Pragmatist-In-Chief, Ctd.

Coates joins the debate:

As Hayes, reminds us, we should be skeptical of those who make a fetish of pragmatism. The scariest thing, to me, about Barack Obama’s cabinet is that many of the people who are saluting him, the ones celebrating his "pragmatism" and alleged rejection of the nutty left, are the same people who were dead wrong about the greatest foreign policy question of our era. That’s just a feeling, but it’s the reason why I get so vexed over reporters parroting the talking points of any administration. Our job is to think, to question–not to babble on about the latest cute handle Obama has awarded to his cabinet.
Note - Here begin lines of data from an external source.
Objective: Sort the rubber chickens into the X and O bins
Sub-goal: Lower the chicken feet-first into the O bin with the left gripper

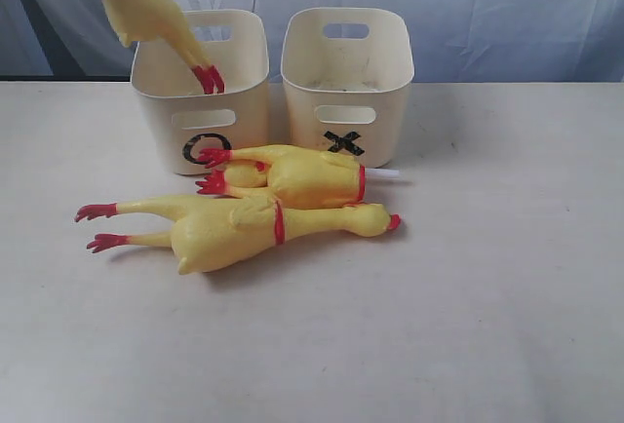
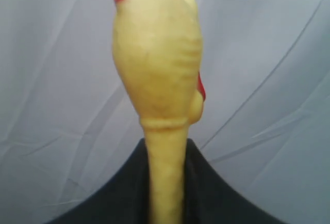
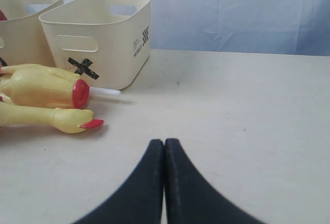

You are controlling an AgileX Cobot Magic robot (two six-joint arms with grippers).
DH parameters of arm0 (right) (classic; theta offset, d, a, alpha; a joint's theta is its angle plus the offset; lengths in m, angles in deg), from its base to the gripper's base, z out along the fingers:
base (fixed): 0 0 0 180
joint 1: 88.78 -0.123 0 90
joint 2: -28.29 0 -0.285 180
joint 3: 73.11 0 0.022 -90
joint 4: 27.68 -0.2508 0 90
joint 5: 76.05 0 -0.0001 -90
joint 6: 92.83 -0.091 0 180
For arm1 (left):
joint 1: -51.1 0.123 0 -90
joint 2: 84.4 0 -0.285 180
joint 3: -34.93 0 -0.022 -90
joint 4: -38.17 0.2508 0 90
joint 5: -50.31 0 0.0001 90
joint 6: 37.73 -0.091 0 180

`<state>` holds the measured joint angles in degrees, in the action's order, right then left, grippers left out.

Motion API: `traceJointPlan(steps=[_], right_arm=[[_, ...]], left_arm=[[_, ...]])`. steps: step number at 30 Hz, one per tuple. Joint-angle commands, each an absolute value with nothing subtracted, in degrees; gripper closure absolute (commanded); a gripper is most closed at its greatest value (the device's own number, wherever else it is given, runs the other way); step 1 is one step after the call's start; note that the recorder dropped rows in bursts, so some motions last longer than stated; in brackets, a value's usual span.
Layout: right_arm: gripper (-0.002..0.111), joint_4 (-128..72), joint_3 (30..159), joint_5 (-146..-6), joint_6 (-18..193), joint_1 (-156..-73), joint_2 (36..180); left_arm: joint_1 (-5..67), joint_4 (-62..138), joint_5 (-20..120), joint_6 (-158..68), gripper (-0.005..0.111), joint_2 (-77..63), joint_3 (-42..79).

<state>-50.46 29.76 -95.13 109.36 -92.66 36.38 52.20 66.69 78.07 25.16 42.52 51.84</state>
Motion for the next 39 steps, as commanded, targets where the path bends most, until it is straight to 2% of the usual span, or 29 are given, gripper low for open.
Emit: traceJointPlan(steps=[1, 11, 17, 33, 36, 39], right_arm=[[0.109, -50.3, 29.7, -94.8, 109.5, -92.8, 36.1], [0.109, -50.3, 29.7, -94.8, 109.5, -92.8, 36.1], [0.109, -50.3, 29.7, -94.8, 109.5, -92.8, 36.1], [0.109, -50.3, 29.7, -94.8, 109.5, -92.8, 36.1], [0.109, -50.3, 29.7, -94.8, 109.5, -92.8, 36.1], [0.109, -50.3, 29.7, -94.8, 109.5, -92.8, 36.1]], left_arm=[[52.1, 67.7, 82.3, 28.3, 0.107, 45.7, 54.2], [48.7, 76.2, 81.6, 34.2, 0.107, 53.0, 61.5], [48.5, 77.3, 76.4, 33.3, 0.107, 53.2, 61.6], [48.5, 78.2, 76.0, 34.3, 0.107, 56.7, 61.6], [48.5, 78.2, 76.1, 34.5, 0.101, 57.0, 61.6], [48.5, 78.2, 76.1, 34.5, 0.09, 57.0, 61.6]])
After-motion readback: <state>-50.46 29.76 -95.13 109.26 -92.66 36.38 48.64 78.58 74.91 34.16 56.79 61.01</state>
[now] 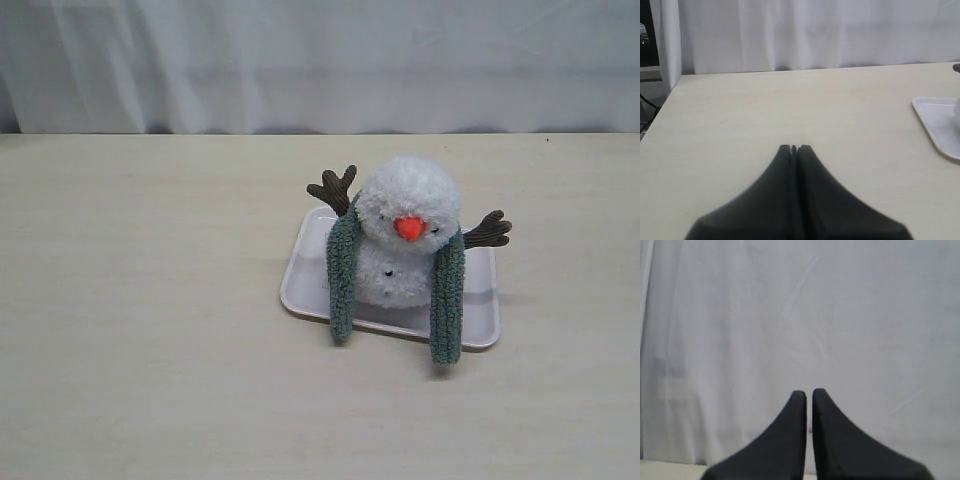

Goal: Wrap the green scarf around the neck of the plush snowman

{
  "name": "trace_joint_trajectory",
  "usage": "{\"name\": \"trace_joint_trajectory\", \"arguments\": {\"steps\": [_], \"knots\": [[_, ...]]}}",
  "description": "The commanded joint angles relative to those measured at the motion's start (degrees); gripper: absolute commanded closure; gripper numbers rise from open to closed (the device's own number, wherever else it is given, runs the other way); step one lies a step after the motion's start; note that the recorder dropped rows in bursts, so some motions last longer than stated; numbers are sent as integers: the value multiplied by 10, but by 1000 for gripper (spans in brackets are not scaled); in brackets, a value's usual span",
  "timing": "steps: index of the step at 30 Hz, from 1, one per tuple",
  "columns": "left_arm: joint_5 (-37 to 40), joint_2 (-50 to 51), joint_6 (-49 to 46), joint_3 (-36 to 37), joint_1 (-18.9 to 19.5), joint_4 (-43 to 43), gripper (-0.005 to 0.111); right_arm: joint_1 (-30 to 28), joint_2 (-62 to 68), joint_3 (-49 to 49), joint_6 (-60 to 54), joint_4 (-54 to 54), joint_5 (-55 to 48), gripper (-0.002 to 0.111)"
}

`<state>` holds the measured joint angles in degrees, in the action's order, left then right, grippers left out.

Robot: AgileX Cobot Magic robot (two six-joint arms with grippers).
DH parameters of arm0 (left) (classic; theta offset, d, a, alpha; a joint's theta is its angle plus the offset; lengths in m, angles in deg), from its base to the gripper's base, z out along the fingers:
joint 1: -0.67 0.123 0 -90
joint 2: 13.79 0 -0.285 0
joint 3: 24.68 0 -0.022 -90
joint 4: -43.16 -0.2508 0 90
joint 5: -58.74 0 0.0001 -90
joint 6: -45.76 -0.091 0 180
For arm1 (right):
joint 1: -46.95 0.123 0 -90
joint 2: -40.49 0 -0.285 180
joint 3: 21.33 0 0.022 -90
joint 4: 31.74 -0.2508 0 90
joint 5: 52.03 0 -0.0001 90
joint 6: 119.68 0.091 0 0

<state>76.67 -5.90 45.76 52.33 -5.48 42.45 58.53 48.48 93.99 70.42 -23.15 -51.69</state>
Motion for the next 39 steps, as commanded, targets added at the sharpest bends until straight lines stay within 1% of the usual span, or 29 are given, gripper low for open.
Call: {"name": "trace_joint_trajectory", "arguments": {"steps": [1,7,13,17,26,32,39], "knots": [[-5,-1,0,2,1,-1,107,-6,-2,-49,8,-35,14,104],[-5,-1,0,2,1,-1,107,-56,-2,-92,8,-35,14,104],[-5,-1,0,2,1,-1,107,-89,-2,-125,6,-79,16,104],[-5,-1,0,2,1,-1,107,-91,-2,-125,-1,-75,-3,104],[-5,-1,0,2,1,-1,107,-91,-2,-125,-128,-73,-7,104],[-5,-1,0,2,1,-1,107,-91,-2,-125,-128,-73,-7,104],[-5,-1,0,2,1,-1,107,-91,-2,-125,-128,-73,-56,104]]}}
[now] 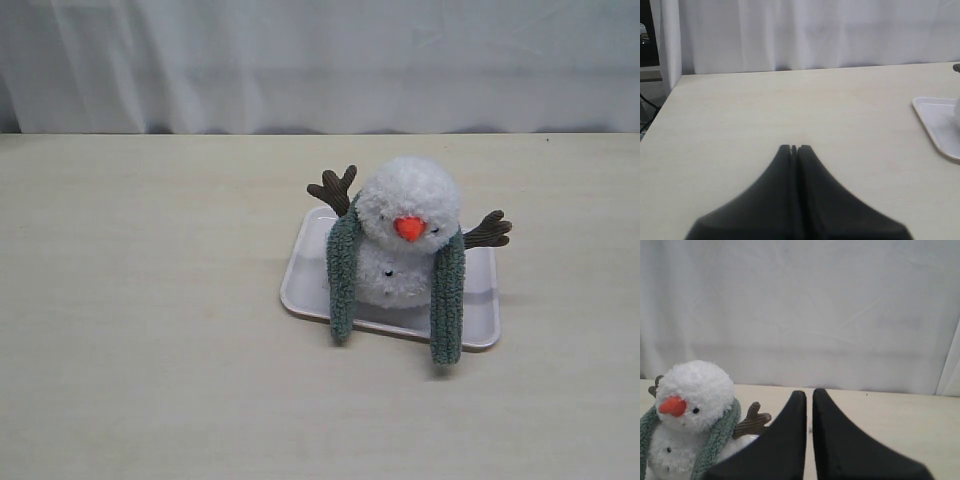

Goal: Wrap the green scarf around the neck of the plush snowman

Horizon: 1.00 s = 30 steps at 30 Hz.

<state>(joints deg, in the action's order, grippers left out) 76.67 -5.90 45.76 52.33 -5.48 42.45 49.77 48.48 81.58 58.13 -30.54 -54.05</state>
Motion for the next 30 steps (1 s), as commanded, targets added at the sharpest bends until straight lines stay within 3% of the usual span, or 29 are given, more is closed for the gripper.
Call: {"name": "trace_joint_trajectory", "arguments": {"steps": [1,30], "knots": [[-5,-1,0,2,1,-1,107,-3,-2,-1,-5,0,-40,104],[-5,-1,0,2,1,-1,107,-2,-2,-1,0,-4,-105,104]]}}
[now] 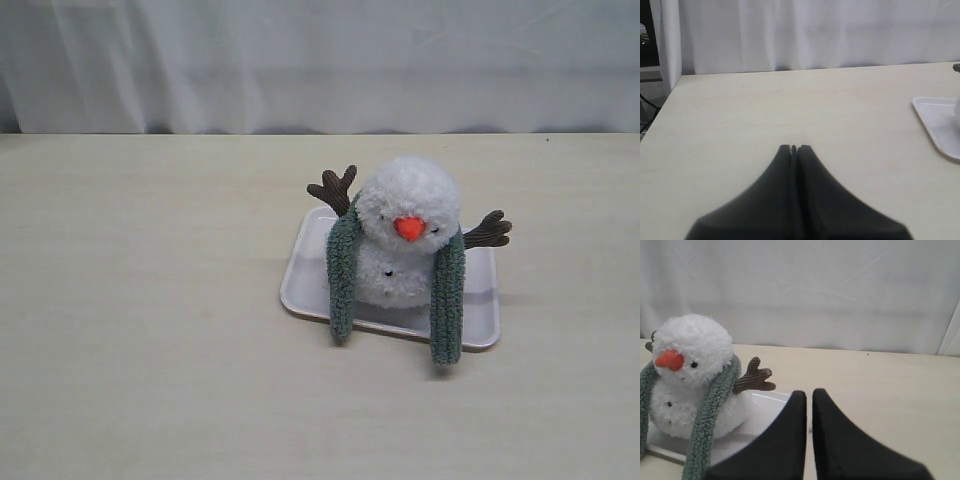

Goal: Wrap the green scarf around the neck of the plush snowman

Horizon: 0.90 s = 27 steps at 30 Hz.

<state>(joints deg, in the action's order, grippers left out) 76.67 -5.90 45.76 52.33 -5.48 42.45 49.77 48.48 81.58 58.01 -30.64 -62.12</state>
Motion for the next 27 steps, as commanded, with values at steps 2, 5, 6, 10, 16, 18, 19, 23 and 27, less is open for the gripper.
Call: {"name": "trace_joint_trajectory", "arguments": {"steps": [2,5,6,10,16,18,19,23,27], "knots": [[-5,-1,0,2,1,-1,107,-2,-2,-1,2,-3,-36,104],[-5,-1,0,2,1,-1,107,-2,-2,-1,13,-3,-50,104],[-5,-1,0,2,1,-1,107,-2,-2,-1,17,-3,-53,104],[-5,-1,0,2,1,-1,107,-2,-2,-1,23,-3,-60,104],[-5,-1,0,2,1,-1,107,-2,-2,-1,23,-3,-96,104],[-5,-1,0,2,1,-1,107,-2,-2,-1,31,-3,-96,104],[-5,-1,0,2,1,-1,107,-2,-2,-1,34,-3,-96,104],[-5,-1,0,2,1,-1,107,-2,-2,-1,35,-3,-96,104],[-5,-1,0,2,1,-1,107,-2,-2,-1,35,-3,-96,104]]}}
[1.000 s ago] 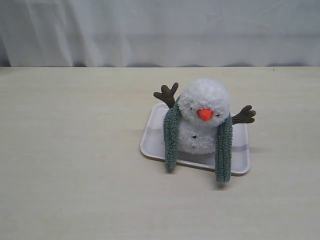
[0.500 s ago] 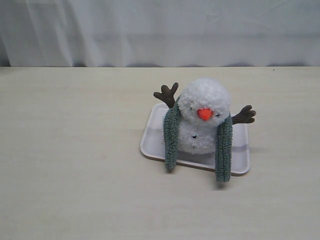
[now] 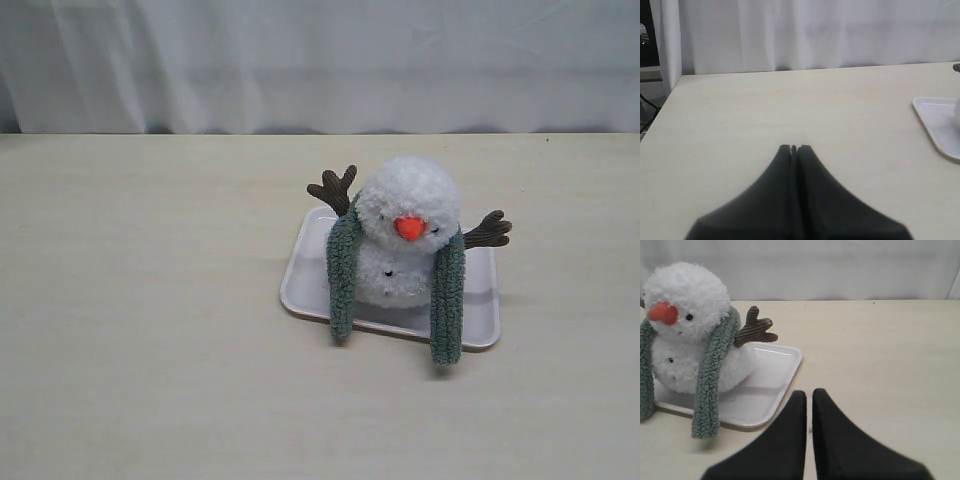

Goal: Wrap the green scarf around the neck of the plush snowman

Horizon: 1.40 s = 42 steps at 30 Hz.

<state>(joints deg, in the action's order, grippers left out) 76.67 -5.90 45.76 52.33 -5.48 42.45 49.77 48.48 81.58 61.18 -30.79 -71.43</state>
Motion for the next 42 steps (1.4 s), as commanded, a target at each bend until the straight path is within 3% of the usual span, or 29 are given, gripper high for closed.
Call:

Larison is also sees the false promise of pragmatism:

Professing pragmatism is to say that you do not intend to attempt significant change in the structures or practices of government. In the context of this so-called pragmatic “center,” what we might call left and right-leaning instincts are usually a matter of emphasis and style. The “center” defines itself as non-ideological, and insists on identifying anything outside of the narrow band of the consensus as ideological, when this is not the case. This is how “centrists” can wink and nod at torture and support illegal surveillance and aggressive warfare while successfully defining opponents of the same as an ideological “fringe,” and it is how violating other states’ sovereignty and trashing constitutional protections are the serious, responsible positions that only “extremists” would question: whichever positions are taken up by “centrists” (i.e., those who enforce the consensus) are automatically defined as the pragmatic, non-ideological, problem-solving positions.